Notice is given that a General Meeting of the members of Montec International Limited (Montec or Company) will be held at the offices of Deacons at 1 Alfred Street, Circular Quay, Sydney, New South Wales at 11.30 am on Monday, 23 April 2007.

The Explanatory Memorandum which accompanies and forms part of this Notice describes in more detail the matters to be considered. Shareholders should read the Explanatory Memorandum in full. Words used in this Explanatory Memorandum will, unless the context otherwise requires, have the same meaning.

AGENDA

Item 1 - Ratification of Previous Issues of Securities

To consider and, if thought fit, to pass, with or without amendment, the following resolution as an ordinary resolution:

"That for the purposes of ASX Listing Rule 7.4 and for all other purposes, Shareholders approve the issue of equity securities by the Company before the date of this Meeting, as detailed in the Explanatory Memorandum which accompanies and forms part of the Notice of this Meeting."

Item 2 - Approval of Further Issues of Securities

To consider and, if thought fit, to pass, with or without amendment, the following resolution as an ordinary resolution:

"That for the purposes of ASX Listing Rule 7.1 and for all other purposes. Shareholders approve the issue up to 11.5 million fully paid ordinary shares at \$0.05 per Share and up to 11.5 million Attaching Options to investors, as detailed in the Explanatory Memorandum which accompanies and forms part of the Notice of this Meeting."

Item 3 - Approval of Issue of Options to Mr Terry Cuthbertson

To consider and, if thought fit, to pass, with or without amendment, the following resolution as an ordinary resolution:

"That for the purposes of Listing Rule 10.11 and for all other purposes, Shareholders approve the issue of 5 million Options to Mr Terry Cuthbertson, a director of the Company, as detailed in the Explanatory Memorandum which accompanies and forms part of the Notice of this Meeting."

Item 4 - Approval of Issue of Options to Mr Peter Herd

To consider and, if thought fit, to pass, with or without amendment, the following resolution as an ordinary resolution:

"That for the purposes of Listing Rule 10.11 and for all other purposes, Shareholders approve the issue of 5 million Options to Mr Peter Herd, a director of the Company, as detailed in the Explanatory Memorandum which accompanies and forms part of the Notice of this Meetina."

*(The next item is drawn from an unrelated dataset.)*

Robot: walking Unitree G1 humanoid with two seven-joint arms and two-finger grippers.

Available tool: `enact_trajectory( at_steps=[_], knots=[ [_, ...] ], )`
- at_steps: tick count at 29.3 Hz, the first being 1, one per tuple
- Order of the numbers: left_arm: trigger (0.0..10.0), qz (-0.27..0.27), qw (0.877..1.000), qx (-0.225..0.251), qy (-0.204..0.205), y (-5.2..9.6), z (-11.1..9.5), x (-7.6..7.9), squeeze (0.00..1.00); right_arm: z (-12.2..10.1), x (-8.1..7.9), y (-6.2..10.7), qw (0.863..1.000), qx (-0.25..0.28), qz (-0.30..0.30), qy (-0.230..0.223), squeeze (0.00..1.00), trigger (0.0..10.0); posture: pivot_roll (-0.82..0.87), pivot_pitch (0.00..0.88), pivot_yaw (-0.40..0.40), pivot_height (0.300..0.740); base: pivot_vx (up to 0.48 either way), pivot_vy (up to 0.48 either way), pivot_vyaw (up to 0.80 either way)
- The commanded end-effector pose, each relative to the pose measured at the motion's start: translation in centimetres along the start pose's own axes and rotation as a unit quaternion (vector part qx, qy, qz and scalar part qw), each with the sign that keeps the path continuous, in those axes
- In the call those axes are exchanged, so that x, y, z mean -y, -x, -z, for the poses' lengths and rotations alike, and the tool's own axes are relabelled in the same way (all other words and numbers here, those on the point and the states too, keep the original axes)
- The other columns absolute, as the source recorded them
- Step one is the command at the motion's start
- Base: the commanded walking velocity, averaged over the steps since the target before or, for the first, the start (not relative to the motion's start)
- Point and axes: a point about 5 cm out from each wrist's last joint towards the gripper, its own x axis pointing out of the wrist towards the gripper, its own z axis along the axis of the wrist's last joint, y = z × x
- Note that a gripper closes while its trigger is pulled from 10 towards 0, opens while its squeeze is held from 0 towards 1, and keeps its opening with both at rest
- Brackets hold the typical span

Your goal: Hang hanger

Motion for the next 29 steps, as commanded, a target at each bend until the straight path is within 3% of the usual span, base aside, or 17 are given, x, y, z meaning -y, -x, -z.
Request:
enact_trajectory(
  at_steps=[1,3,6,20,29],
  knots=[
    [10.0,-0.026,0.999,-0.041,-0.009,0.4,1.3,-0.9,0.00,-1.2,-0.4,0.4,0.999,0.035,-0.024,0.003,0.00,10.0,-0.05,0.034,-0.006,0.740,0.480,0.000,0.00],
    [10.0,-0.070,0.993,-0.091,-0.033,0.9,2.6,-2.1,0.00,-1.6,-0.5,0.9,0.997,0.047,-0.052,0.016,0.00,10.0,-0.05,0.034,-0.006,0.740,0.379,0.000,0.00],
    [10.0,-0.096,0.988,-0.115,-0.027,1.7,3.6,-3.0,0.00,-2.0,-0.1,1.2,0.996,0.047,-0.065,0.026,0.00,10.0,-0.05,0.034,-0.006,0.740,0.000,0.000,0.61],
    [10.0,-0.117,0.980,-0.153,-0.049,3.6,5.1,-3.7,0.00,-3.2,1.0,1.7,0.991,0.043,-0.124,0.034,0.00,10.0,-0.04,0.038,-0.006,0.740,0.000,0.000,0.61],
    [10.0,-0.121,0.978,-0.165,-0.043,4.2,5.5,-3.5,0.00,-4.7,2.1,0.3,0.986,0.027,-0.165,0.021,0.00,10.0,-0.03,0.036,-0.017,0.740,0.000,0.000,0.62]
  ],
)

Item 5 - Approval of Issue of Options to Dr Xuegin Du

To consider and, if thought fit, to pass, with or without amendment, the following resolution as an ordinary resolution:

"That for the purposes of Listing Rule 10.11 and for all other purposes, Shareholders approve the issue of 3 million Options to Dr Xuegin Du, a director of the Company, as detailed in the Explanatory Memorandum which accompanies and forms part of the Notice of this Meetina."

Item 6 - Approval of Issue of Options to Mr James Manny

To consider and, if thought fit, to pass, with or without amendment, the following resolution as an ordinary resolution:

"That for the purposes of Listing Rule 10.11 and for all other purposes, Shareholders approve the issue of 1.6 million Options to Mr James Manny, a director of the Company, as detailed in the Explanatory Memorandum which accompanies and forms part of the Notice of this Meeting."

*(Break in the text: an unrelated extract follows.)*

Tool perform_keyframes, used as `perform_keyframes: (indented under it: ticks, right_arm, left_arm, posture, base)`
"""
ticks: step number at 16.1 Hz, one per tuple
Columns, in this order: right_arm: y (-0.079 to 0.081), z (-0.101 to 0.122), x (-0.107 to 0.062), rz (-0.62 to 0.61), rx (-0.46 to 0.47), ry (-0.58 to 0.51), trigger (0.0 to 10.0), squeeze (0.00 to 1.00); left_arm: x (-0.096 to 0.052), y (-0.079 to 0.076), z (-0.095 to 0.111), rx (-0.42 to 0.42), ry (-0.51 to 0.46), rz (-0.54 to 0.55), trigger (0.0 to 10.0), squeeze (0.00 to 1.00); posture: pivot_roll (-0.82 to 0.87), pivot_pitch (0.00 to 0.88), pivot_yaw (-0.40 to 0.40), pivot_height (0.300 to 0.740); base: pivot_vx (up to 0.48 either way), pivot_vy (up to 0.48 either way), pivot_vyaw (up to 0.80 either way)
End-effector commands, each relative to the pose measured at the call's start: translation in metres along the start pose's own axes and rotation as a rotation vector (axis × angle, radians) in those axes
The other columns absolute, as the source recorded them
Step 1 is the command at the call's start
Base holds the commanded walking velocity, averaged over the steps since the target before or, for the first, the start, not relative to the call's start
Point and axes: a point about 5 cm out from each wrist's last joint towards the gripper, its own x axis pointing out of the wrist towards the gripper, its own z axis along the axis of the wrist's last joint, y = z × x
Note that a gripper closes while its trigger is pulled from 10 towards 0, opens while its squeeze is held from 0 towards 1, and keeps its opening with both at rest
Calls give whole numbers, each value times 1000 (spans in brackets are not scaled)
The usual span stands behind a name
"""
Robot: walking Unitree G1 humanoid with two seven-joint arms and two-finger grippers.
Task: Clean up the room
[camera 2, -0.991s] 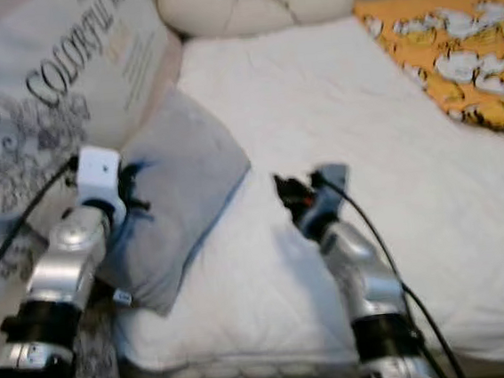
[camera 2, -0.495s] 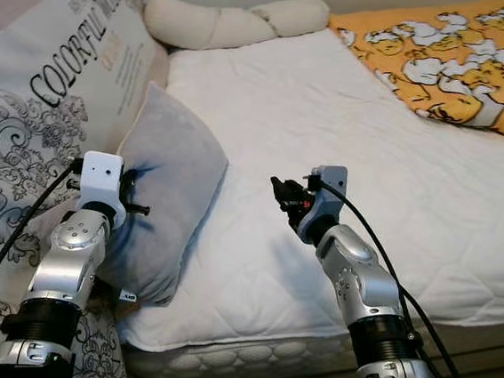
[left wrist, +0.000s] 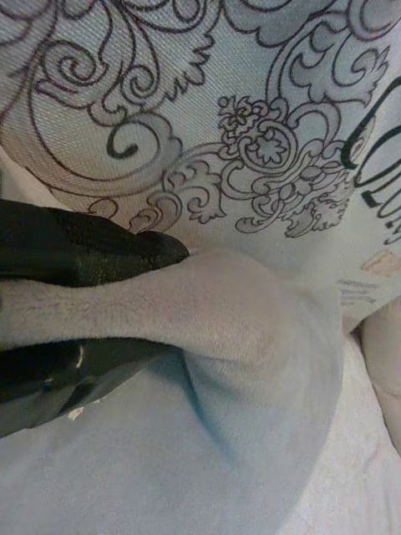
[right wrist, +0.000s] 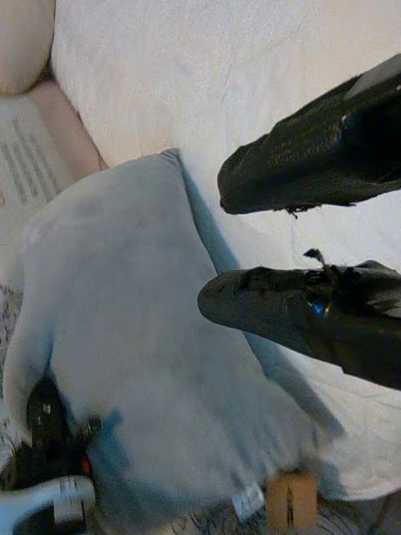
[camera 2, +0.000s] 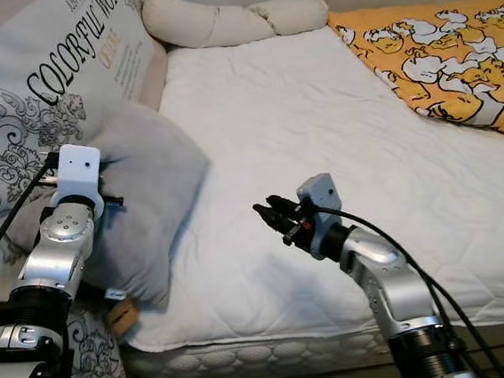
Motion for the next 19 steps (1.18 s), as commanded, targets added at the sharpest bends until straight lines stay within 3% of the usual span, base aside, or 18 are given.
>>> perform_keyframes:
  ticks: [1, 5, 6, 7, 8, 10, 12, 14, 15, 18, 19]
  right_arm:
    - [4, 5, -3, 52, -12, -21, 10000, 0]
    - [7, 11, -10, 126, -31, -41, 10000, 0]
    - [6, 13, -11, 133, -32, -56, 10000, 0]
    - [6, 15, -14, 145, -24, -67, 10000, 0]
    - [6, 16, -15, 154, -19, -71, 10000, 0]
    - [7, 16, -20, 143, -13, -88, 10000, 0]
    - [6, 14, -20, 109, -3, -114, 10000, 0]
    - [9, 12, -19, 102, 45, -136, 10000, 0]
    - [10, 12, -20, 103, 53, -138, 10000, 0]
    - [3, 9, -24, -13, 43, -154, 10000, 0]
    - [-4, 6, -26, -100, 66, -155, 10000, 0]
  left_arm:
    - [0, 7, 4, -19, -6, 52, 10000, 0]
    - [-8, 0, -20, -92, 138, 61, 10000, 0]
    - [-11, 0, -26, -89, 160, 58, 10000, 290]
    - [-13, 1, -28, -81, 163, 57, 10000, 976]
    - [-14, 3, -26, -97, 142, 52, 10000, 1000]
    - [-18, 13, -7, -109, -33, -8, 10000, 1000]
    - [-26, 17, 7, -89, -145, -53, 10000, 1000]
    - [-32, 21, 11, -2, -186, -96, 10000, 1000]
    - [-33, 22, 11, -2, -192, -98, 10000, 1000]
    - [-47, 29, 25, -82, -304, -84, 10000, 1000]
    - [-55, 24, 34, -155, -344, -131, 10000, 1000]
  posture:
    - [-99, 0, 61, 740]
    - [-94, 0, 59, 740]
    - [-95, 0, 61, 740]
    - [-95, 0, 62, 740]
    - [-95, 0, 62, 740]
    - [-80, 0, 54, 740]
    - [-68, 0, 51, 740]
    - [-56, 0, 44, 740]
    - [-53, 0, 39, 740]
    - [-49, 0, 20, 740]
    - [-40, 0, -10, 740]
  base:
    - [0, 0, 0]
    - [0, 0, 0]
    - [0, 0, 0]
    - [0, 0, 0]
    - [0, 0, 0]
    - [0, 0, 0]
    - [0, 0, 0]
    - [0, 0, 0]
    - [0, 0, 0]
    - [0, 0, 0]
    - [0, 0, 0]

Item 7 - Approval of Issue of Options to Mr Lin Yuansheng

To consider and, if thought fit, to pass, with or without amendment, the following resolution as an ordinary resolution:

"That for the purposes of Listing Rule 10.11 and for all other purposes. Shareholders approve the issue of 1.6 million Options to Mr Lin Yuansheng, a director of the Company, as detailed in the Explanatory Memorandum which accompanies and forms part of the Notice of this Meeting.'

Item 8- Approval of Issue of Options to Mr Ian Maltman

To consider and, if thought fit, to pass, with or without amendment, the following resolution as an ordinary resolution:

"That for the purposes of Listing Rule 7.1 and for all other purposes, Shareholders approve the issue of 3 million Options to Mr Ian Maltman, a senior executive of the Company, as detailed in the Explanatory Memorandum which accompanies and forms part of the Notice of this Meeting."

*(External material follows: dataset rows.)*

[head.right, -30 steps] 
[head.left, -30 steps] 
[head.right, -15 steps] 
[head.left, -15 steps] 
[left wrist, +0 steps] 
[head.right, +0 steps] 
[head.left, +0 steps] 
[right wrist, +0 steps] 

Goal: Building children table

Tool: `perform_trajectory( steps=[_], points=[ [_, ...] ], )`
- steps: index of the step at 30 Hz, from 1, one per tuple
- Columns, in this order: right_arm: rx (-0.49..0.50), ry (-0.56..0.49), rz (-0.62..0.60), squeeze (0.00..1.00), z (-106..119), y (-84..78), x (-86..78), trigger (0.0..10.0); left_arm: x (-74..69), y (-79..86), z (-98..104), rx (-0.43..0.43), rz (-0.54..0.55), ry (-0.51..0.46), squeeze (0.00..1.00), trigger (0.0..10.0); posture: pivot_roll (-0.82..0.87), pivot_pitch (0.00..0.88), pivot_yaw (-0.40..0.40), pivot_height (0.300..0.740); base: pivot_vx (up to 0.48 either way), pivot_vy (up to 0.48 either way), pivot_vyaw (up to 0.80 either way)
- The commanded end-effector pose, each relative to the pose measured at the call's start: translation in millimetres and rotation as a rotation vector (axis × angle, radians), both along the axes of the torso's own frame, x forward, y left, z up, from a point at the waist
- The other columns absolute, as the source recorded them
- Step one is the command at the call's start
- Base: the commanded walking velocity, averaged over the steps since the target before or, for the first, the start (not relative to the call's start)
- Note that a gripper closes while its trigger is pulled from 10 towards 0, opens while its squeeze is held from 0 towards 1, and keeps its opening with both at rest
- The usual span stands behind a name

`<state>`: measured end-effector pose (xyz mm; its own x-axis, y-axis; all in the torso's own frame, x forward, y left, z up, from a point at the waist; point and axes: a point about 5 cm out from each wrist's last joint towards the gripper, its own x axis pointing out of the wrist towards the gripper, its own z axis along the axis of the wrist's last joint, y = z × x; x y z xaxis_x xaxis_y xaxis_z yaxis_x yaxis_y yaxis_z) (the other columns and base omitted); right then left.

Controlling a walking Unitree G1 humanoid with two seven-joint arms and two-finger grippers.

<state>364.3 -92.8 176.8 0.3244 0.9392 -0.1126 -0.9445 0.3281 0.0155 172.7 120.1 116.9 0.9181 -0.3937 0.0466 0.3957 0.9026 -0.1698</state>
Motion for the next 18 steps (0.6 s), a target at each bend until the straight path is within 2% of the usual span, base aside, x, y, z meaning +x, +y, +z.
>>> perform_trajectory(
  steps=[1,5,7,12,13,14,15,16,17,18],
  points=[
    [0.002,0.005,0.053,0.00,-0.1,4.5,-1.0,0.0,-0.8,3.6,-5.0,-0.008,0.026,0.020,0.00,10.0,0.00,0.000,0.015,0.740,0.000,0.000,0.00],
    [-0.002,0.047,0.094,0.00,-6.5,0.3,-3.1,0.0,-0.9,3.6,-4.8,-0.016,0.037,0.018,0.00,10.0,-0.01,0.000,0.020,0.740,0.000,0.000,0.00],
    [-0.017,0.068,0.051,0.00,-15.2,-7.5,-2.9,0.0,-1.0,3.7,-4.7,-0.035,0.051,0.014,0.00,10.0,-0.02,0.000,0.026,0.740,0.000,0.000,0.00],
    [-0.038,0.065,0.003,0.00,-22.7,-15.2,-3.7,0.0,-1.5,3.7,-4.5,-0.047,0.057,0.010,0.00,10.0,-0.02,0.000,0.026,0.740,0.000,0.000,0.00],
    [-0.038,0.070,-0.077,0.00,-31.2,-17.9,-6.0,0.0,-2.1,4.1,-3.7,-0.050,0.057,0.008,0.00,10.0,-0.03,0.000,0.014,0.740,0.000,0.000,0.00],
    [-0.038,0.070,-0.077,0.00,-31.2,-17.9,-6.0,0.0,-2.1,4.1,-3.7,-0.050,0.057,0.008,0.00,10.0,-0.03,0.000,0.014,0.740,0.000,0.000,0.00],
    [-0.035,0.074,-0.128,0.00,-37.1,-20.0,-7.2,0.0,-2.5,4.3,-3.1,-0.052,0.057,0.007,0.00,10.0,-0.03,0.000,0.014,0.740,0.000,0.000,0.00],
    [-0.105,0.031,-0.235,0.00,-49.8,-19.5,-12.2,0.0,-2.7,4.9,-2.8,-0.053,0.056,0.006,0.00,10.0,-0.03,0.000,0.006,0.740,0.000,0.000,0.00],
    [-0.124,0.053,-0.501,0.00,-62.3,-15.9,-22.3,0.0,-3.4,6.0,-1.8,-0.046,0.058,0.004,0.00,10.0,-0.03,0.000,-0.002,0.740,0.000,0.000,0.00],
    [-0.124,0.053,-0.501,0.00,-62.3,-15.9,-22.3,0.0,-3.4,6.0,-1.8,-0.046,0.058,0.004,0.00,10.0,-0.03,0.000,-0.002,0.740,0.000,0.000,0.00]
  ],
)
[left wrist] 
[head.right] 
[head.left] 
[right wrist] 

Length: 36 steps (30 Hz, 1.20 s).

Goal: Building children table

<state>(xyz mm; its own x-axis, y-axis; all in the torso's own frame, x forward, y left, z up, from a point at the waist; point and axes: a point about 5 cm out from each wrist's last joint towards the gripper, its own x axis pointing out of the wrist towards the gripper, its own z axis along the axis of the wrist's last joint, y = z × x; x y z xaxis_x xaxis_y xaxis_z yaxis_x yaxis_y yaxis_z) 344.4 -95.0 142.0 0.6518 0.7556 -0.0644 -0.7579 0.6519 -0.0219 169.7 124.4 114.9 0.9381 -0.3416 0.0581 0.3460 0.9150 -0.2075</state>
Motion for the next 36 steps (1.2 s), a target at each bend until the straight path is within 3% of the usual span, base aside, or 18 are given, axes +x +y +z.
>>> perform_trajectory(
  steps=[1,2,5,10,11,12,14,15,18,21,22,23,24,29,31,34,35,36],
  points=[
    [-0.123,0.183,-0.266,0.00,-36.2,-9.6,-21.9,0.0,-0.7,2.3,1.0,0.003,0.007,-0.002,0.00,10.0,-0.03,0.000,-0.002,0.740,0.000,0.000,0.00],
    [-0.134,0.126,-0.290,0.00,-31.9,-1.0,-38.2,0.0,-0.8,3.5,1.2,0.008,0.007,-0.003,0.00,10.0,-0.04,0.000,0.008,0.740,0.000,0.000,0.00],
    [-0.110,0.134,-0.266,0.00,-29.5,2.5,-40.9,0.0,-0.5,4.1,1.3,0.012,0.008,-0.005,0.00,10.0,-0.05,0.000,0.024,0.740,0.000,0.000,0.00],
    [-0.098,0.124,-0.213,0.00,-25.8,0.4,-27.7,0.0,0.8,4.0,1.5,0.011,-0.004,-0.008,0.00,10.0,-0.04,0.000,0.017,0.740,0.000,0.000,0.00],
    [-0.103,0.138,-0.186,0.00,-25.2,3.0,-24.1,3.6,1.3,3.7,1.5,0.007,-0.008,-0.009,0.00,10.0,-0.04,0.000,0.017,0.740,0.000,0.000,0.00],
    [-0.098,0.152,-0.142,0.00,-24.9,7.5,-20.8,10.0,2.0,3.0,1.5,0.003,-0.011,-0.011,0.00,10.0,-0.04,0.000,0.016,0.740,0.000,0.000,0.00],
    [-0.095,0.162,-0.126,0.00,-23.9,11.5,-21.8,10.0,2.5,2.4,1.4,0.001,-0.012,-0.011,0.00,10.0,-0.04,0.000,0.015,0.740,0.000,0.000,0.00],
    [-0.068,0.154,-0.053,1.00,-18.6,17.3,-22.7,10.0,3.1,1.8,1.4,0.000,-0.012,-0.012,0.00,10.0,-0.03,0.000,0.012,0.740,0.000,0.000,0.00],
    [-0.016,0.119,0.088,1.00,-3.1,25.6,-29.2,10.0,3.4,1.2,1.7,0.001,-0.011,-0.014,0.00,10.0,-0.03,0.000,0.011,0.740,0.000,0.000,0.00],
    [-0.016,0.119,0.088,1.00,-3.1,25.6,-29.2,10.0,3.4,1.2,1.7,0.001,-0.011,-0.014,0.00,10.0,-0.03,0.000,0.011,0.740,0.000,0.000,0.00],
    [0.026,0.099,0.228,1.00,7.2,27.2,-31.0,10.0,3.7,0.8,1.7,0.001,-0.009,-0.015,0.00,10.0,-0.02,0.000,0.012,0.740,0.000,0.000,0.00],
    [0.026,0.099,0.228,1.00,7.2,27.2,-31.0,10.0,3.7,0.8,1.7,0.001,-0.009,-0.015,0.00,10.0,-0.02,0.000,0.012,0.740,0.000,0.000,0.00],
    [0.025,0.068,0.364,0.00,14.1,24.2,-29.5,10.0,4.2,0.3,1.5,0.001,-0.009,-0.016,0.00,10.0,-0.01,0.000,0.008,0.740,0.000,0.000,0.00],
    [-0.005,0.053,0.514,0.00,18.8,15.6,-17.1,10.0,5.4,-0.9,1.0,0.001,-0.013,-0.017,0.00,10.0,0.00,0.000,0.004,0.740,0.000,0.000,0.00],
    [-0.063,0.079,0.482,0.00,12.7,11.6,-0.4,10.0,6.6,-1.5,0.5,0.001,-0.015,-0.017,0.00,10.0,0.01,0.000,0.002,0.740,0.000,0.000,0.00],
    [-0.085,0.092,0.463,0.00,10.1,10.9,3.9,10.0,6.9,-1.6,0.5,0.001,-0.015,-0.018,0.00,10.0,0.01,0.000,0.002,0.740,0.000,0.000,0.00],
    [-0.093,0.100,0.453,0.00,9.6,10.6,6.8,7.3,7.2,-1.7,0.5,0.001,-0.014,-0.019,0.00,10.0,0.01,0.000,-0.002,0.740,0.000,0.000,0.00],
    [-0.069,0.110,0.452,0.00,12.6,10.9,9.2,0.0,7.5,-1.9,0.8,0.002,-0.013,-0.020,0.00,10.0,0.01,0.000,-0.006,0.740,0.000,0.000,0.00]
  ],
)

Voting Exclusion Statement

The Company will disregard any votes cast on:

  • Item 1, by any person who participated in the issue of the equity securities described in Item 1, and their associates.
  • Item 2 by any person who may participate in the proposed issue of the Shares and Attaching Options described in Item 2 and any person who might obtain a benefit. except a benefit solely in the capacity of a holder of Shares, if the resolution is passed.
  • Item 3 by Mr Terry Cuthbertson and his associates.
  • Item 4 by Mr Peter Herd and his associates.
  • Item 5 by Dr Xuegin Du and her associates. $\bullet$
  • Item 6 by Mr James Manny and his associates.
  • Item 7 by Mr Lin Yuansheng and his associates.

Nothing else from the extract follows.